Work required ▸ An exact retyping of all lines below is the answer; pictures do not belong in it.

Provided material ▸
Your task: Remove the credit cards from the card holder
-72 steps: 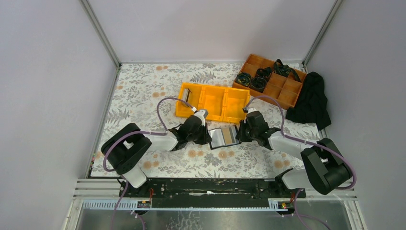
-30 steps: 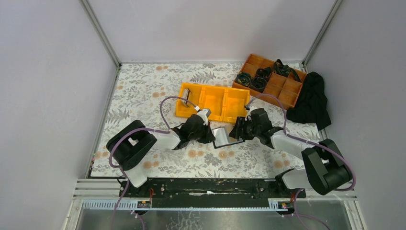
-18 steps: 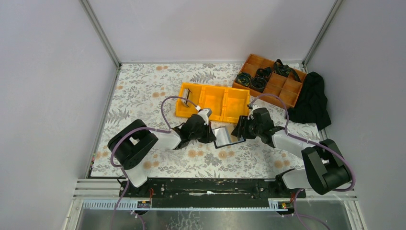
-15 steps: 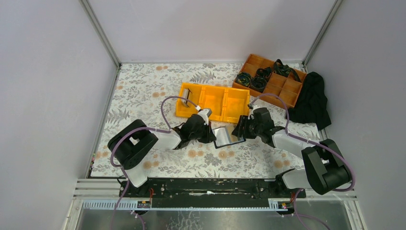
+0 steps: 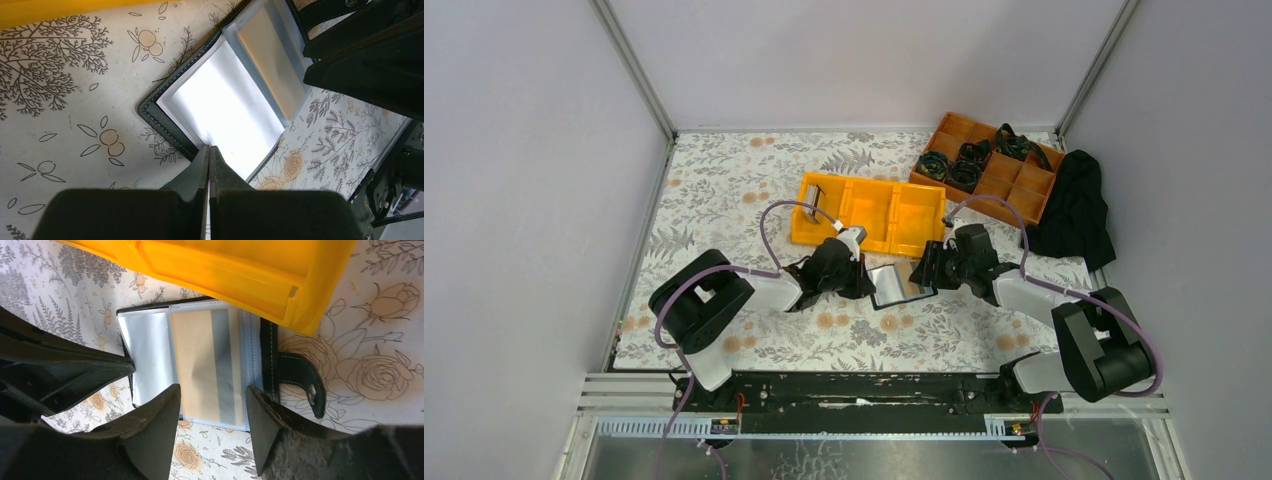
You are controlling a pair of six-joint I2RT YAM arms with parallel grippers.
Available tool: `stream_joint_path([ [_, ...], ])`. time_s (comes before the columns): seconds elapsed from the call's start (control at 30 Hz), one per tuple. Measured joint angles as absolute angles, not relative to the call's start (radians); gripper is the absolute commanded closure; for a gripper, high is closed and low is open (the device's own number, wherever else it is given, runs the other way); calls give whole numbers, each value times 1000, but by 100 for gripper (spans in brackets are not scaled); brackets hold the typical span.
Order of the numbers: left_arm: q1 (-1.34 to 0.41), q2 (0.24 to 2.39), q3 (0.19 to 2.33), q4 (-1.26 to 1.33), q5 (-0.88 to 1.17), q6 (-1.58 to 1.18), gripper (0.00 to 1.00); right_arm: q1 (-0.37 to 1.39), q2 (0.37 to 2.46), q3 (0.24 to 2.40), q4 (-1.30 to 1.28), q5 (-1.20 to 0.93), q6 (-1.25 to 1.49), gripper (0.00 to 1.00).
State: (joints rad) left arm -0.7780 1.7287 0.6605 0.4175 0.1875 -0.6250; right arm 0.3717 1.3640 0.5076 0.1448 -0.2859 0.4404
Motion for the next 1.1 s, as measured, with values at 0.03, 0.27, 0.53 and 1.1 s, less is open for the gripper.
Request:
stream_joint_path([
  [0.03,-778,1729,661,417,188,-624,100,370,1367,508,150,-299,439,41],
  [0.27,-777,1734,668,415,196,-615,100,365,1379,508,174,-397,440,41],
  [0.53,-776,1736,671,413,200,-611,100,359,1379,503,187,-434,440,41],
  [1.1,-777,1747,676,425,212,-611,100,390,1328,503,223,-571,495,41],
])
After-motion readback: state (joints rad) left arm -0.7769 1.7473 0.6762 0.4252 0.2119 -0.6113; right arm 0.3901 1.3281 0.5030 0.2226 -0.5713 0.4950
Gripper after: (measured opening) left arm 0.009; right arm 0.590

Result for this task ▸
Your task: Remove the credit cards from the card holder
-72 steps: 
-30 steps: 
-18 steps: 
-15 steps: 
+0 steps: 
You are controlling a pair of six-joint I2RT YAM arms with parallel grippers.
Available tool: `stream_joint_path([ [_, ...], ])`. time_s (comes before the columns): seconds elapsed from the call's start (control at 30 Hz), one per tuple. Measured joint angles as absolute angles, not relative to the call's start (radians); gripper is the absolute commanded closure; for a gripper, high is closed and low is open (the device's own number, wherever else it is given, runs the other way); calls give whole numbers, each value times 1000, but by 100 for gripper (spans in brackets are not scaled); brackets hold the typical span.
Order of the numbers: left_arm: q1 (-1.34 to 0.41), q2 (0.24 to 2.39), q3 (0.19 to 2.33), q4 (-1.26 to 1.33), q5 (-0.88 to 1.17), q6 (-1.58 to 1.18), gripper (0.00 to 1.00); right_arm: q1 (-0.37 to 1.39), q2 (0.37 to 2.46), q3 (0.24 to 2.40), q4 (-1.30 to 1.28), q5 (-1.20 to 0.93), q6 (-1.25 to 1.49), gripper (0.00 to 1.00).
State: (joints rad) left arm -0.7780 1.7287 0.6605 0.4175 0.1875 -0.6250; right arm 0.3717 1.3640 0.5076 0.1448 -0.2859 0.4404
Motion for the next 1.1 s, as measured, with values at 0.03, 0.27, 0.53 and 1.1 s, less is open for the gripper.
Request:
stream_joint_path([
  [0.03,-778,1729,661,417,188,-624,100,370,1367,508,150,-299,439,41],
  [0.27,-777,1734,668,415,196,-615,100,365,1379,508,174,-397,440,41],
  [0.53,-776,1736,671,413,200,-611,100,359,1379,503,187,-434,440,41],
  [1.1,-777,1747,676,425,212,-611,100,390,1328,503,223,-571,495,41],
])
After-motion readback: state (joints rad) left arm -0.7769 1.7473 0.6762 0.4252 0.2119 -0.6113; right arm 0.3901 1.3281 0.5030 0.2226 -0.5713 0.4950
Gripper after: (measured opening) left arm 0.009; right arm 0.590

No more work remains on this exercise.